> Problem details
Check each line of the material for "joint" and report how many lines have it, with nothing added.

> Provided material

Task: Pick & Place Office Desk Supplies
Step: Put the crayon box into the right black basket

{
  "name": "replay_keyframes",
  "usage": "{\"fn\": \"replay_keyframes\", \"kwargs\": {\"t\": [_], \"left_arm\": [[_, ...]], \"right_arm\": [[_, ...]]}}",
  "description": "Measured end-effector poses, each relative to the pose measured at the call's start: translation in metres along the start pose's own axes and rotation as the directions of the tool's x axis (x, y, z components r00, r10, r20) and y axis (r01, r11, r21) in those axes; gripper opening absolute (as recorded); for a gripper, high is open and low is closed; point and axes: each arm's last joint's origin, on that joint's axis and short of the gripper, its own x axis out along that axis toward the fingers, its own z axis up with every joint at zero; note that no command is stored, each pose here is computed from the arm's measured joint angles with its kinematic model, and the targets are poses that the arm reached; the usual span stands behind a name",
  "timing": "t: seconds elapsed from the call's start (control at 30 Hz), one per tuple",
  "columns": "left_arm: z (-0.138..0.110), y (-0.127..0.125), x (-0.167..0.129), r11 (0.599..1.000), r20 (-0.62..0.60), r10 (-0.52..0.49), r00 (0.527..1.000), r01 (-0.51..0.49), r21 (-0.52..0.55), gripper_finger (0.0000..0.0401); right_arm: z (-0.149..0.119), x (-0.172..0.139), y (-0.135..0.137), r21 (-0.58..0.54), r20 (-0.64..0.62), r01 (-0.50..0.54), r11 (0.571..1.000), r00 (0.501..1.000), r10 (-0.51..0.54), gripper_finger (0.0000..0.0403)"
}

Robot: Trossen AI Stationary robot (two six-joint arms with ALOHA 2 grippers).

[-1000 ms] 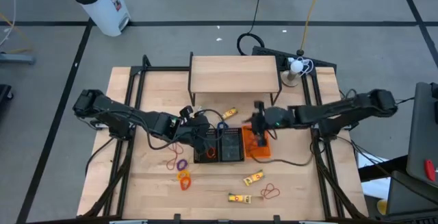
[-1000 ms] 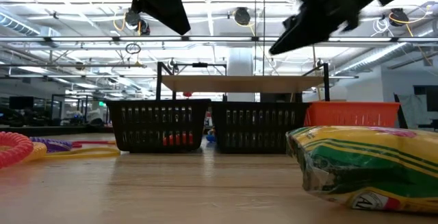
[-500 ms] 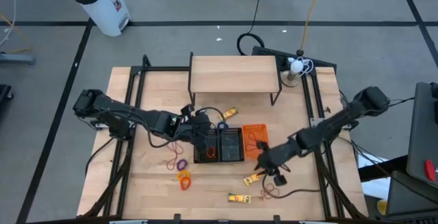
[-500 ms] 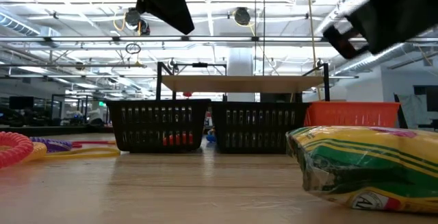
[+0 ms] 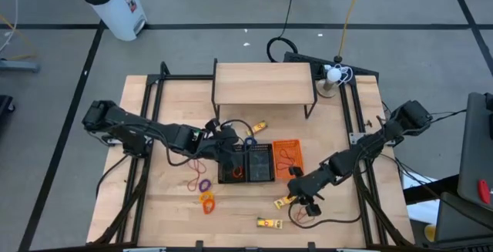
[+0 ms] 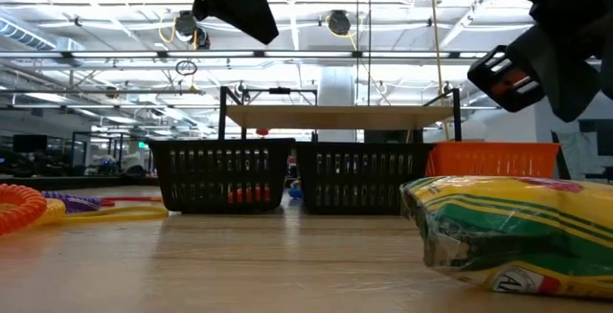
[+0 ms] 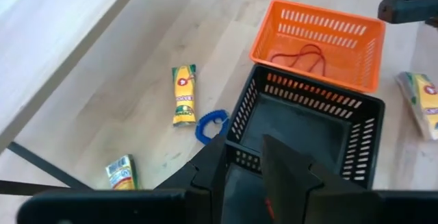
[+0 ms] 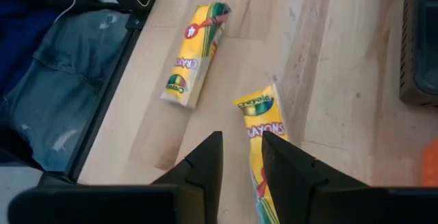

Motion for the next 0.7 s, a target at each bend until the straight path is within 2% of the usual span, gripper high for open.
{"fn": "replay_keyframes", "kwargs": {"t": [0.4, 0.53, 0.7], "left_arm": [[-0.006, -0.012, -0.007, 0.999, 0.001, -0.034, 0.999, 0.034, -0.016, 0.0093], [-0.008, -0.015, -0.009, 0.999, 0.003, -0.04, 0.999, 0.04, -0.018, 0.0093], [-0.009, -0.017, -0.01, 0.999, 0.004, -0.041, 0.999, 0.042, -0.016, 0.0093]], "right_arm": [[0.001, 0.0, -0.001, -0.019, 0.004, 0.001, 1.0, 1.0, -0.001, 0.0235], [0.001, 0.0, -0.001, -0.038, 0.006, 0.006, 0.999, 1.0, -0.006, 0.025], [0.0, 0.0, -0.002, -0.047, 0.003, 0.029, 0.998, 1.0, -0.029, 0.0247]]}}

> Answer space
2